Days after the ten-for-one stock split, Nvidia surpassed Microsoft as the world’s most valuable company. Presently, there are only three companies with over 3 trillion dollars of market cap listed on the Nasdaq stock exchange. Nvidia’s market capitalisation hit $3.335 trillion after closing at $135.58, while Microsoft ended the June 18 session with a valuation of $3.315 trillion. Apple is close behind with a market cap of $ 3.285 trillion making the race for the top slot much more interesting.
Since its stock market debut in 1999, Nvidia shares have increased by 591,078 percent. NVIDIA went public on January 22, 1999 at $12/share.
The US stock market is closed on Wednesday, June 19th, and will reopen on Thursday, June 20th on account of Juneteenth National Independence Day.
NVIDIA has announced it will hold its 2024 Annual Meeting of Stockholders online on Wednesday, June 26, at 9 a.m. PT.
Nvidia’s stock commenced trading on a ten-for-one split-adjusted basis on Monday, June 10, 2024. “Thanks to the recent success and performance of Nvidia, the microchip and semiconductor-producing giant, tech stocks are receiving much more attention from investors. Those who missed out on Nvidia’s rally are looking to grab onto the next hot tech stock and ride the long-term momentum. With analysts predicting a 10% annual revenue growth in tech-related industries like microchips and semiconductors, it’s easy to see why demand is so high,” says Joel Lim, financial analyst at Trading.biz.
Nvidia’s climb has pushed the S&P 500 and Nasdaq to new highs.

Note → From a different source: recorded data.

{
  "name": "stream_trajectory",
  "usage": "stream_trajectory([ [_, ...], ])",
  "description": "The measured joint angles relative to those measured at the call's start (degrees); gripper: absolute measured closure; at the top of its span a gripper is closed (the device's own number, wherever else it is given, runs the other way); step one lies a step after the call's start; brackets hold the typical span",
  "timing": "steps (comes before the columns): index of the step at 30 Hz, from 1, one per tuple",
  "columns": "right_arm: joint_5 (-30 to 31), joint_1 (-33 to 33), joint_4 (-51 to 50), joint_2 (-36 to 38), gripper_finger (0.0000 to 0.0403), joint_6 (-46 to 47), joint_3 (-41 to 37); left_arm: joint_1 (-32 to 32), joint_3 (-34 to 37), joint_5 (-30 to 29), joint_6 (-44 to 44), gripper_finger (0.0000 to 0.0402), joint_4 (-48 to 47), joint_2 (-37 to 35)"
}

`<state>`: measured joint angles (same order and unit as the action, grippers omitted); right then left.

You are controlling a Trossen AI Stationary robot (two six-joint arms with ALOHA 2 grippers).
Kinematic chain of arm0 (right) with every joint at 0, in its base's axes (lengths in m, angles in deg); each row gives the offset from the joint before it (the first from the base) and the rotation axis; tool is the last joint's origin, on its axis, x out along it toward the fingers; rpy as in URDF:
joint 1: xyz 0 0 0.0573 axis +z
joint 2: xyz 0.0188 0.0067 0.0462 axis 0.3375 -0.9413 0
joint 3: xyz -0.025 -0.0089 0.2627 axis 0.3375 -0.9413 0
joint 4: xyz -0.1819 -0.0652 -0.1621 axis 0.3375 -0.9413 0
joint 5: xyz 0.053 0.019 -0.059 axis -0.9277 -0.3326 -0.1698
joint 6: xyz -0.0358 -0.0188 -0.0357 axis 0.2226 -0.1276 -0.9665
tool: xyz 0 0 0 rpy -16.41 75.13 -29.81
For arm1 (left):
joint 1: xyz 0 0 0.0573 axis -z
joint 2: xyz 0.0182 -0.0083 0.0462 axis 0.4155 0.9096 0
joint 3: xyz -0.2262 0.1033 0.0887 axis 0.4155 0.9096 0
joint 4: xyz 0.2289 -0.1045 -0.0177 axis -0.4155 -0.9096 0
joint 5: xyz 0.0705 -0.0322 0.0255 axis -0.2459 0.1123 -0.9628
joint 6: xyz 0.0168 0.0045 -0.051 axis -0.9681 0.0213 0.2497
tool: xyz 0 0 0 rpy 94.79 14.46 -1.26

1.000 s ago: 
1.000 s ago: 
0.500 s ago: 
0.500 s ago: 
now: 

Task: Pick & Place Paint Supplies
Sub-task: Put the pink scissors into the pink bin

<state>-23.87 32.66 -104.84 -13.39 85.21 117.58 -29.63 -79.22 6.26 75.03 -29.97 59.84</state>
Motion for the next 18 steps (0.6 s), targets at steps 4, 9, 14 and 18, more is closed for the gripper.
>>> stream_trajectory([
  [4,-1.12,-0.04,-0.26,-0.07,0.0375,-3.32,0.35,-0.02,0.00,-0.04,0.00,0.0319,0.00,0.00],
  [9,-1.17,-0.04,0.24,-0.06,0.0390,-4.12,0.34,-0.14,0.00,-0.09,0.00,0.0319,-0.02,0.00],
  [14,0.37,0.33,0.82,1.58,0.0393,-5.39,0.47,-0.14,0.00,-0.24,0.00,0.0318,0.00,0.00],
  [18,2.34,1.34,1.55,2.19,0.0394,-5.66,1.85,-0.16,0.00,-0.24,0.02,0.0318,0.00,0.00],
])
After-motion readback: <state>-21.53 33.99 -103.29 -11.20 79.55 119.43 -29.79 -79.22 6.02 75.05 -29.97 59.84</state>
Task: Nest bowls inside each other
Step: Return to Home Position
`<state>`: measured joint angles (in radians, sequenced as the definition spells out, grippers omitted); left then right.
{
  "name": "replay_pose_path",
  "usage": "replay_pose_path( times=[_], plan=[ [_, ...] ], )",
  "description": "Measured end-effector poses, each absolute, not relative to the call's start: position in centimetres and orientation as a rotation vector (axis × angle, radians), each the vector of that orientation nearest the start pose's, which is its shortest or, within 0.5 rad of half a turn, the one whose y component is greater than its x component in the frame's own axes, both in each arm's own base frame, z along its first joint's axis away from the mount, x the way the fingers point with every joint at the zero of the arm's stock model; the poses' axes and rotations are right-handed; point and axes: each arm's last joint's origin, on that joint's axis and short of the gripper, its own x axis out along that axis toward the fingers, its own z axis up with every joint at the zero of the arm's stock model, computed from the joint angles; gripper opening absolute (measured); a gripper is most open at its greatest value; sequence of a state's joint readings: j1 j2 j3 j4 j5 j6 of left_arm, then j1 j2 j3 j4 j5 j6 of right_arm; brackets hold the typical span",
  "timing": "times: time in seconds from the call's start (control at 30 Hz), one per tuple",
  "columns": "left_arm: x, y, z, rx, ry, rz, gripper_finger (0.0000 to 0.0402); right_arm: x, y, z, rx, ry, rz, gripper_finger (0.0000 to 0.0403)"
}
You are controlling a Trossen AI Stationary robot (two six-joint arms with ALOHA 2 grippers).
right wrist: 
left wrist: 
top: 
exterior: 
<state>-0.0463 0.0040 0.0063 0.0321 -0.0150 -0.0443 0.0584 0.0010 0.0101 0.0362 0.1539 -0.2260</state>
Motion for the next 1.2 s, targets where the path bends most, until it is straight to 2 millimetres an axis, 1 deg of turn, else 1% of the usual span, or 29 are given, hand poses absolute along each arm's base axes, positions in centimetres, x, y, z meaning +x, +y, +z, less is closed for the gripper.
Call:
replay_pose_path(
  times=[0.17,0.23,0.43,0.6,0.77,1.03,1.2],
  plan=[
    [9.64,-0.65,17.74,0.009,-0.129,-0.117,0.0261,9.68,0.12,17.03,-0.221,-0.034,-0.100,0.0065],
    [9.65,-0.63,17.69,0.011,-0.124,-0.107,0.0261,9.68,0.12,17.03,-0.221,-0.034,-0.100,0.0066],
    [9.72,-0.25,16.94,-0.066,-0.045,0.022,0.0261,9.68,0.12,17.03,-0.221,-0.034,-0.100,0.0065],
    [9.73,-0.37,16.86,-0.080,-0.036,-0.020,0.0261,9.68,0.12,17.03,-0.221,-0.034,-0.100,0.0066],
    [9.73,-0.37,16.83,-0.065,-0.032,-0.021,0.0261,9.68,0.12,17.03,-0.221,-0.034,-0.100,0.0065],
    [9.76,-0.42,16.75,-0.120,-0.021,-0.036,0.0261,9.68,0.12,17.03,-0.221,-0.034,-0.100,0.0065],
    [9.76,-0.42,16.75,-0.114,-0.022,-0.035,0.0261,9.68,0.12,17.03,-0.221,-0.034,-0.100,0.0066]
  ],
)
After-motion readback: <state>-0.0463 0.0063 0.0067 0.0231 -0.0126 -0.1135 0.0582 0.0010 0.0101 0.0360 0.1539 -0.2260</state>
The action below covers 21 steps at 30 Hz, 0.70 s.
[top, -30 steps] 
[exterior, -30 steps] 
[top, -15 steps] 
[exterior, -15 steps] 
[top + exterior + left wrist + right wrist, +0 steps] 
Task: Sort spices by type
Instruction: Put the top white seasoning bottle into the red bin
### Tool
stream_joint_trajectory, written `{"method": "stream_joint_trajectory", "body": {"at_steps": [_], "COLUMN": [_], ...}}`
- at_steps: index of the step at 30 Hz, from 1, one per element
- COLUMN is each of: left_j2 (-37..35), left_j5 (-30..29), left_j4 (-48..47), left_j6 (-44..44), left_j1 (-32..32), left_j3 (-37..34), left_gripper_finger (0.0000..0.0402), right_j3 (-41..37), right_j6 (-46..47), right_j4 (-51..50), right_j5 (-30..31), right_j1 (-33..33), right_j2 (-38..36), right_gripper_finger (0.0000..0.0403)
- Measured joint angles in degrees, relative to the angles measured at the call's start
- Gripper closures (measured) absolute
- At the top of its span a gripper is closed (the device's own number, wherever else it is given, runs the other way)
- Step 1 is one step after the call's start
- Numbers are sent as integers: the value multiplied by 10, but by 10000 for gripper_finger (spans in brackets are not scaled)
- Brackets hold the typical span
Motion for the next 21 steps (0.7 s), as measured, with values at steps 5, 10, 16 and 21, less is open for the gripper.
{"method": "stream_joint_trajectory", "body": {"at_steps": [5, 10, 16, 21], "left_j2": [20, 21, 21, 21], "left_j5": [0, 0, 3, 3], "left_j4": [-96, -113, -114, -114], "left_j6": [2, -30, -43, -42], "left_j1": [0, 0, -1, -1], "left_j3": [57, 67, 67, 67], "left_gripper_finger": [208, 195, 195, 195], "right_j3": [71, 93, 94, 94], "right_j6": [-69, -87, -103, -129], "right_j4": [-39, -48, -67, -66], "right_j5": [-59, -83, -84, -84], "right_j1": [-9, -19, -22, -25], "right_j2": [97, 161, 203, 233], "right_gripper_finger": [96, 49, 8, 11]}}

S&P 500 has reached its 30th all-time high this year, driven primarily by robust performances in the tech sector. “There’s not much downside in the markets at the moment as global stock markets continue their upward trajectory,” says Nigel Green, CEO, deVere Group, one of the world’s largest independent financial advisory and asset management organizations.
Unless a Black Swan event occurs, the markets look poised for a rally ahead despite stretched valuations in some sectors. Will the rally depend on US Fed actions from here on? Federal Reserve Chairman Jerome Powell has publicly stated that the existing interest rate range of 5.25% to 5.50% will not be changed.
Many experts were surprised because the conventional assumption from a central bank is to decrease interest rates to stimulate growth. However, Powell is more cautious, arguing that inflation is excessive and must be reduced below 2%. The economy is exhibiting some signs of progress, as the inflation rate has just decreased. As a result, the Fed expects to see more consistent progress before going for rate cuts.
“The fact that the Federal Reserve left interest rates as they are suggests that they are not rushing things and are inclined to wait and see how the economy pans out,” says Tobi Amure, a tech analyst at Trading. Biz.
Hewlett Packard Enterprise (NYSE: HPE) and NVIDIA (NVDA) have recently announced NVIDIA AI Computing by HPE, a portfolio of co-developed AI solutions and joint go-to-market integrations that enable enterprises to accelerate the adoption of generative AI.